> _AIM OF THE TASK_
Filter the listing so that only lines with the word "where" remain.

> _RECORDS SUPPLIED_
************

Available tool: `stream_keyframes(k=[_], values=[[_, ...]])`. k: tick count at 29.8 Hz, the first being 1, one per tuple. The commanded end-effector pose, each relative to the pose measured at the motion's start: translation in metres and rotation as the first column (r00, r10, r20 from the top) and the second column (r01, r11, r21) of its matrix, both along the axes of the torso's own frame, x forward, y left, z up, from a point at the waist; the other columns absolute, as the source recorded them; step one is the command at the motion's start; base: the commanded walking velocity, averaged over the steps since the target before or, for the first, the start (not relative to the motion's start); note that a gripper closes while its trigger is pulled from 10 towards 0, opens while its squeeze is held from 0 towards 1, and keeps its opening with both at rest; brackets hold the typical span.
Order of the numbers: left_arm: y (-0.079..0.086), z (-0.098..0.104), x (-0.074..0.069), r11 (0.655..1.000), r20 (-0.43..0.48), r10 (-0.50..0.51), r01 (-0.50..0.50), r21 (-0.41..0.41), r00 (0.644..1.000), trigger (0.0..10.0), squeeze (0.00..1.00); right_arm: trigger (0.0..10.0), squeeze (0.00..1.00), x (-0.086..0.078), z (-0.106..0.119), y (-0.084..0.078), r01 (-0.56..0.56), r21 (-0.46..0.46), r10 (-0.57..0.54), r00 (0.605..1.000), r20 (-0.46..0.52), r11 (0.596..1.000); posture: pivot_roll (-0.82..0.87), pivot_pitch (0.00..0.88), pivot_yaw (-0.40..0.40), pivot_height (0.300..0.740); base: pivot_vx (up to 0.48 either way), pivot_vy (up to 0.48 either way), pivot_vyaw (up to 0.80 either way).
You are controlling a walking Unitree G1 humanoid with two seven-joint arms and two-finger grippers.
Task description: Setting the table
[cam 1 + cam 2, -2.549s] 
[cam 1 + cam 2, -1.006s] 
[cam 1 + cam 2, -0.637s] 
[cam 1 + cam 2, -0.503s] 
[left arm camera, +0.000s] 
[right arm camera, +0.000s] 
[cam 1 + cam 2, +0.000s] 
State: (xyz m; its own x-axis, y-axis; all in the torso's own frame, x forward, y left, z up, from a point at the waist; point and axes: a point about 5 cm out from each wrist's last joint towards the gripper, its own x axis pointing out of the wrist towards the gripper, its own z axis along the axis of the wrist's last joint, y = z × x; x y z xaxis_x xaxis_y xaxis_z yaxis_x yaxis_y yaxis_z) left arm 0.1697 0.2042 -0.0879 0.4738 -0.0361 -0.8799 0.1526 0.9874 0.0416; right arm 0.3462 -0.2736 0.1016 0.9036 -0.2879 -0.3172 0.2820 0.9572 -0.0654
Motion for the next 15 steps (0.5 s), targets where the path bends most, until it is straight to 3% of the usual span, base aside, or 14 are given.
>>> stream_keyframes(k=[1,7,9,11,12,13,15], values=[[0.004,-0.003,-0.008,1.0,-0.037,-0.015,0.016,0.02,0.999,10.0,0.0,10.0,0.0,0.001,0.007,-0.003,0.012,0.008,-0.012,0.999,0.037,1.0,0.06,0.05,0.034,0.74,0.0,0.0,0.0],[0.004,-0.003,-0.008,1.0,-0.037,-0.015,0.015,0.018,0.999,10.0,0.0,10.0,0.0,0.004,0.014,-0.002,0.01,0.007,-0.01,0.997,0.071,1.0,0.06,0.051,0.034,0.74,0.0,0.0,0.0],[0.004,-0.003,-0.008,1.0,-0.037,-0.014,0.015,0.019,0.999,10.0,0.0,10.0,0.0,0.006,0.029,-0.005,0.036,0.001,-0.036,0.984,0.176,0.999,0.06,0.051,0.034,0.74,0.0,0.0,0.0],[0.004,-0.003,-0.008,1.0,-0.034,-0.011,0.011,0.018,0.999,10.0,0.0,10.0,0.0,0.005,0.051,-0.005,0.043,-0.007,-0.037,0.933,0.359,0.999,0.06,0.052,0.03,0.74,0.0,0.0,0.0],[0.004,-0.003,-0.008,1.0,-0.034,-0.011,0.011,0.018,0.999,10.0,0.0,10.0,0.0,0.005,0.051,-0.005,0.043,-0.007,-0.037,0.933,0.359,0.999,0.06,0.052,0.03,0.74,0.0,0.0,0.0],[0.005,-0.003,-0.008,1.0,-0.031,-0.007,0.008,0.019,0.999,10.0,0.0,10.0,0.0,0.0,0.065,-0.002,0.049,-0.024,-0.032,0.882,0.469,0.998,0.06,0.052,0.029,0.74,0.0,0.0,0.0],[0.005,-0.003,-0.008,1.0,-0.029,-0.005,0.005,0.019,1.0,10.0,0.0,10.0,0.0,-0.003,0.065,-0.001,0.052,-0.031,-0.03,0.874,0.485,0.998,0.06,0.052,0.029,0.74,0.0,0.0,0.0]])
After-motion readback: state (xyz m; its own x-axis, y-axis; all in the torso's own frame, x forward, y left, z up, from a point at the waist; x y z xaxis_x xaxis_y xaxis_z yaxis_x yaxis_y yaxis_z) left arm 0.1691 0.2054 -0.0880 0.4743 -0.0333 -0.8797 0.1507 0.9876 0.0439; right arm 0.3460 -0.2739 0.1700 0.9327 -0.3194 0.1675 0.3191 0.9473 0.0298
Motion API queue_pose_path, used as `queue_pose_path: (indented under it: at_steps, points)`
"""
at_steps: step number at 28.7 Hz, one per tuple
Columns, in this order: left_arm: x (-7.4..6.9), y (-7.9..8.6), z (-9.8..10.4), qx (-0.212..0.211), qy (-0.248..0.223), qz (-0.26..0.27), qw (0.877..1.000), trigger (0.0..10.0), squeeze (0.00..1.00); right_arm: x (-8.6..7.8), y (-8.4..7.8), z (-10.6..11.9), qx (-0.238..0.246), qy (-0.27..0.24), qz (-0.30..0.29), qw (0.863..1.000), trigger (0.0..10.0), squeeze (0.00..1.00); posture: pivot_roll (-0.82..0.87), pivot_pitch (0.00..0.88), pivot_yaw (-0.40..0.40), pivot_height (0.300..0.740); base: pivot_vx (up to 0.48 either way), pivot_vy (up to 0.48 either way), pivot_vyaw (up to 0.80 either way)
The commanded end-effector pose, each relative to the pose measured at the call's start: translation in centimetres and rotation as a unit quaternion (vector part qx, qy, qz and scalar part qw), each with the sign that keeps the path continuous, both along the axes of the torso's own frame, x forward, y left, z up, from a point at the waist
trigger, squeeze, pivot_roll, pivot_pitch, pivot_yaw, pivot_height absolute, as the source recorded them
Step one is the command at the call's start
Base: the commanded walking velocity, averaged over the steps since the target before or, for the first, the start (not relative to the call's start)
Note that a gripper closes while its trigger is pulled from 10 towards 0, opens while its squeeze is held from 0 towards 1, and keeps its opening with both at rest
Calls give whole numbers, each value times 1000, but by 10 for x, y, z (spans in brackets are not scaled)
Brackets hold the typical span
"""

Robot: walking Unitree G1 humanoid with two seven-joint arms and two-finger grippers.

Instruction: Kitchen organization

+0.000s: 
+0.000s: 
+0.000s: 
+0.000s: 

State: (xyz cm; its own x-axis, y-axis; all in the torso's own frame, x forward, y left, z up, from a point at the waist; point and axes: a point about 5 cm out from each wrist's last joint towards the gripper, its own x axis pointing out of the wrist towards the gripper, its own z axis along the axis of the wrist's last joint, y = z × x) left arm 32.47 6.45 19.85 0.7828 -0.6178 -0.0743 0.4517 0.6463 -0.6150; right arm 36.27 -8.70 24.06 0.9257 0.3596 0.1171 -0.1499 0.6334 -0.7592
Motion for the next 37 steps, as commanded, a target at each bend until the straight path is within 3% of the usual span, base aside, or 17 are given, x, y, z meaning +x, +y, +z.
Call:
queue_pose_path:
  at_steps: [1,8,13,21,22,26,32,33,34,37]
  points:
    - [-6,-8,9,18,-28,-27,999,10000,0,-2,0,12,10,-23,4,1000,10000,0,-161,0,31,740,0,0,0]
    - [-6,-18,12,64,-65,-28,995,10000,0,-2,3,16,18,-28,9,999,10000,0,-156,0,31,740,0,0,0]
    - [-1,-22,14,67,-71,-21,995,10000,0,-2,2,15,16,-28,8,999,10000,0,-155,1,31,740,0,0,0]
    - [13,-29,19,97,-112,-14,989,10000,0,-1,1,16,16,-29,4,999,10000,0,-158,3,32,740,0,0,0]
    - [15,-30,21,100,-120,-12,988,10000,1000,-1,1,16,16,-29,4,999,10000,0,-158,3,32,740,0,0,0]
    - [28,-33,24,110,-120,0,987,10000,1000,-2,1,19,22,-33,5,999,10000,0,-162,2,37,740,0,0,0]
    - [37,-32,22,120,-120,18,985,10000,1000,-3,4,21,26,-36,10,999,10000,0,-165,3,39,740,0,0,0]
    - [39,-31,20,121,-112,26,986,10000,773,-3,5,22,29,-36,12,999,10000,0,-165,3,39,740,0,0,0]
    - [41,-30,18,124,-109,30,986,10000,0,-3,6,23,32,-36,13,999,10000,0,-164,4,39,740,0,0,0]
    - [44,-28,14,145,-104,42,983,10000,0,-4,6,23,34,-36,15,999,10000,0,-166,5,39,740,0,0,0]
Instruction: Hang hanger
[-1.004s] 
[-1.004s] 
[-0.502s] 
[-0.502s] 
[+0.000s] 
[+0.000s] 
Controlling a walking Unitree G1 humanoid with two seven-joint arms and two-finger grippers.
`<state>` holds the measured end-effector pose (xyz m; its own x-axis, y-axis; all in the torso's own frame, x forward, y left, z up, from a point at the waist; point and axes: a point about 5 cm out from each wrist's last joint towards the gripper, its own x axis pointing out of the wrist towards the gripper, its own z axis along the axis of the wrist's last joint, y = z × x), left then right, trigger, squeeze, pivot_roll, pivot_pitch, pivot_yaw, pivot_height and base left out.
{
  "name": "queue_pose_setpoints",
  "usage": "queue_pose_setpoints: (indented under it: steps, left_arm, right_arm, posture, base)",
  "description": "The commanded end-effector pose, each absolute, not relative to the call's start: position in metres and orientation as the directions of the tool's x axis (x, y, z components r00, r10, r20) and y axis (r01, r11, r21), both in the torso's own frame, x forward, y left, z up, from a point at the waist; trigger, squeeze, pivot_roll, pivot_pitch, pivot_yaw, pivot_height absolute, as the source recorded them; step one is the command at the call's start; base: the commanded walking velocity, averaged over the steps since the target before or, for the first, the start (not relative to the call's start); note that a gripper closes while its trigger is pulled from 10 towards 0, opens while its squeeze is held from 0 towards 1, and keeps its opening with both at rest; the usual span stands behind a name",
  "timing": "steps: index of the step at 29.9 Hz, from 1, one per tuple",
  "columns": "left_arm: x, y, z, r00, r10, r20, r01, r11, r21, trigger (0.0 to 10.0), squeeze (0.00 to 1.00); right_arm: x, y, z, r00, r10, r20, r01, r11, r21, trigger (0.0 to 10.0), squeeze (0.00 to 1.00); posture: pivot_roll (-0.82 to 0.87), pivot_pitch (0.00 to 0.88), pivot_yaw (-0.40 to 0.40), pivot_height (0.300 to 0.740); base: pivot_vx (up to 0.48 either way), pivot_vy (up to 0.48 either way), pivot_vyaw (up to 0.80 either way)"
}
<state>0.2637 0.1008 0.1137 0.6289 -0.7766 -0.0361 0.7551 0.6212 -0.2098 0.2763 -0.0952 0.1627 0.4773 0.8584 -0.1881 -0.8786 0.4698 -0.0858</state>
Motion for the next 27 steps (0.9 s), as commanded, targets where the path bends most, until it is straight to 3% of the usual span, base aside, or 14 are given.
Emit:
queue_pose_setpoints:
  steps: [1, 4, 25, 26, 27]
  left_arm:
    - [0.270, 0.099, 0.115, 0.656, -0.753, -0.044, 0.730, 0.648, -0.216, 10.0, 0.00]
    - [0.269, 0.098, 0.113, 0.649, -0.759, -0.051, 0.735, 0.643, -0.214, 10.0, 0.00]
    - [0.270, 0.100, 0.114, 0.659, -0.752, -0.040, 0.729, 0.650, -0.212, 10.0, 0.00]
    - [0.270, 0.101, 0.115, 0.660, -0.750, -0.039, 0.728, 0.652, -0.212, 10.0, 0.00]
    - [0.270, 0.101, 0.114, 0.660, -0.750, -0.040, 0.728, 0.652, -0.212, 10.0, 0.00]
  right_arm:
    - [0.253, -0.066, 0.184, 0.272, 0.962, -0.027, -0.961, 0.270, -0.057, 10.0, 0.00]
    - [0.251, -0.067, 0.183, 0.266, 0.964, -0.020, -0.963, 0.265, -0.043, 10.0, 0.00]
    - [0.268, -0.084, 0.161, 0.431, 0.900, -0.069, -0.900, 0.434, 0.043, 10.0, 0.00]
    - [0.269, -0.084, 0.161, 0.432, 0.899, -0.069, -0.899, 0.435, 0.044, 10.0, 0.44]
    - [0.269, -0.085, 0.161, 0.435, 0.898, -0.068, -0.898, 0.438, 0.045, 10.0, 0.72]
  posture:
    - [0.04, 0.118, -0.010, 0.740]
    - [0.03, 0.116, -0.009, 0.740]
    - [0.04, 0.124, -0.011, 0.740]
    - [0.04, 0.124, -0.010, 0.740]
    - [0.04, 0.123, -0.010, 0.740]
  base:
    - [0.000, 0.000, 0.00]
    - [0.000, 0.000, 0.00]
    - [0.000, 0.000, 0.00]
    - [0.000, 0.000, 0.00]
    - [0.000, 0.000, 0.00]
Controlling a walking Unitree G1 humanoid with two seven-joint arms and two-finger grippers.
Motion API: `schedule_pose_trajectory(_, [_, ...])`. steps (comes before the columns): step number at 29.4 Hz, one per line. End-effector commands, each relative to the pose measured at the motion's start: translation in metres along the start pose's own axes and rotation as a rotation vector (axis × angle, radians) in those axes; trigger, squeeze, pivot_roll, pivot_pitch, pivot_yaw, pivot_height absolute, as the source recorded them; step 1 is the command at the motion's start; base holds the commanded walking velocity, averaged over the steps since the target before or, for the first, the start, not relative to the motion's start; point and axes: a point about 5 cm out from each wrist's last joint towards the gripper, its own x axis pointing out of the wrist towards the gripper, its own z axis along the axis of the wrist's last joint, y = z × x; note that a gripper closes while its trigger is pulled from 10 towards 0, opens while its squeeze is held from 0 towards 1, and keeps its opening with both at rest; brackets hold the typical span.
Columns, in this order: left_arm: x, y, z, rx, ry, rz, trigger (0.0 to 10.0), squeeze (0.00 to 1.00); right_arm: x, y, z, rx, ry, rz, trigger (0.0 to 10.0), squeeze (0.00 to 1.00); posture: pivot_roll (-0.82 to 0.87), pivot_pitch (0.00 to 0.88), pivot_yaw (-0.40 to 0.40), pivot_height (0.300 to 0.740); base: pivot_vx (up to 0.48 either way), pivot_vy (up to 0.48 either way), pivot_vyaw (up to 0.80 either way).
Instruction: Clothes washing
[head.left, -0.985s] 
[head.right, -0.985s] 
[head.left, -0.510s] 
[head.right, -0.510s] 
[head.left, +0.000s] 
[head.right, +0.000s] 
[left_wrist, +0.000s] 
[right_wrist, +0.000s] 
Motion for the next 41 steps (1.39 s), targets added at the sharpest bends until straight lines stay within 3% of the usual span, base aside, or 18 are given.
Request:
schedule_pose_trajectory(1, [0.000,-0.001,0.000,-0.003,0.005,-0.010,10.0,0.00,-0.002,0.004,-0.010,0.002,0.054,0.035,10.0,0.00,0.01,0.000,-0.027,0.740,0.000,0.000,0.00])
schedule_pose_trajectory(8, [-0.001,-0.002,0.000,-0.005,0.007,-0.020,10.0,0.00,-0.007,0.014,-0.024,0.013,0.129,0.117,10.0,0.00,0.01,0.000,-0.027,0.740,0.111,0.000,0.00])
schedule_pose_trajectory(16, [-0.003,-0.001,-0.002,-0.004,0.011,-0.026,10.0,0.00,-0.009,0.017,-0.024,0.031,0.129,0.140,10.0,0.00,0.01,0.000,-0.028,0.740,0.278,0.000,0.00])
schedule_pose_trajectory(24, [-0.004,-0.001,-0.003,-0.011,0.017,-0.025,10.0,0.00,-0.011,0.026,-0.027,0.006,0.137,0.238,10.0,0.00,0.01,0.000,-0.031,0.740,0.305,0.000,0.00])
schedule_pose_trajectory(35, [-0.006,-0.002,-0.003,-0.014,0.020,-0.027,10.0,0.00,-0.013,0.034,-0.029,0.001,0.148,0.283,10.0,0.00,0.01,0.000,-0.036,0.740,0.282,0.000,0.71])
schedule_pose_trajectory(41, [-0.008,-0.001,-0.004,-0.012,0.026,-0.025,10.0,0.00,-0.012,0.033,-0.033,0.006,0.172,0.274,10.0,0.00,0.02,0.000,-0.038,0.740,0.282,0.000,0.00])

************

> _COMPLETED EXERCISE_
Motion for the next 15 steps (0.5 s), targets where the path bends most, until it is straight to 3% of the usual span, base aside, or 14 are given.
Motion for the next 27 steps (0.9 s), as commanded, targets where the path bends most, until it is straight to 3% of the usual span, base aside, or 14 are given.

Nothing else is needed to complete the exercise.